Entre chasseurs et chassés, les nouvelles politiques migratoires européennes
Les chasses aux étrangers, quant à elles, mettent en avant un antagonisme national mais qui, on a tendance à l’oublier, est d’ordre social avant tout. La « haine de l’étranger » est bien souvent le résultat d’une mise en concurrence des travailleurs qui, entraînés dans un système d’entre-prédation, sont à la merci des récupérations politiques, et des manipulations idéologiques.

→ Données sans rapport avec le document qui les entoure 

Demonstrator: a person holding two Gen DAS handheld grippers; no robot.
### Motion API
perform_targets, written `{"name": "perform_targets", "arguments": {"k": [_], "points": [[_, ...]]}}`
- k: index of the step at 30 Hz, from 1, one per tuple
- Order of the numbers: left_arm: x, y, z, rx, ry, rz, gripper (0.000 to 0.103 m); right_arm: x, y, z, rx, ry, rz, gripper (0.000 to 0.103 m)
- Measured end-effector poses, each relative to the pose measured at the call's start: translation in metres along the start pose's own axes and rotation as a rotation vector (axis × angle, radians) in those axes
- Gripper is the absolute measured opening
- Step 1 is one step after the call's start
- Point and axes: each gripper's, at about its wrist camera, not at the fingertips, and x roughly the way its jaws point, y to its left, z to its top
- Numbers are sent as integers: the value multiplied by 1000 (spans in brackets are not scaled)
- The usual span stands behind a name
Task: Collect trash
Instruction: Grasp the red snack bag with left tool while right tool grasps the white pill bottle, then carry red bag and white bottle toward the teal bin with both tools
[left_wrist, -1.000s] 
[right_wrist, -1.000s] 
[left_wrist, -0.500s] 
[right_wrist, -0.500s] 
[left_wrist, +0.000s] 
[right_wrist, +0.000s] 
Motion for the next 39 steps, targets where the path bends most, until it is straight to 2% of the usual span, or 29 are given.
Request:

Les chasses aux Juifs relèvent d’un tout autre niveau, leur persécution depuis le Moyen-Âge montrant des formes d’antisémitisme à la fois religieux, politique et social qui ont trouvé de tout temps leur réalisation funeste dans un type de chasse tout à fait particulière : les meutes de chasse, dont la force sociale a rapidement été reprise par l’extrême droite pour justifier et légitimer le racisme et la xénophobie d’État.
Aujourd’hui, même si l’État n’a plus recours aux chasses génocidaires, il garde en mémoire et réactive cependant un nouveau régime d’exclusion légale à l’encontre des apatrides, qui ne sont pas nécessairement punis pour avoir commis un crime mais pour être eux-mêmes une infraction. L’homme exilé est illégal car il est une infraction en soi. Cette conception ne peut véritablement prendre tout son sens que si elle est rattachée à la notion de territoire. En effet, les droits de l’Homme, en principe à caractère universel, se retrouvent inexorablement liés à un système de droits des nationaux et dépendent donc d’une souveraineté territoriale dont l’arme la plus puissante se trouve être un simple document de papier comme unique moyen d’attester de l’existence personnelle d’un individu.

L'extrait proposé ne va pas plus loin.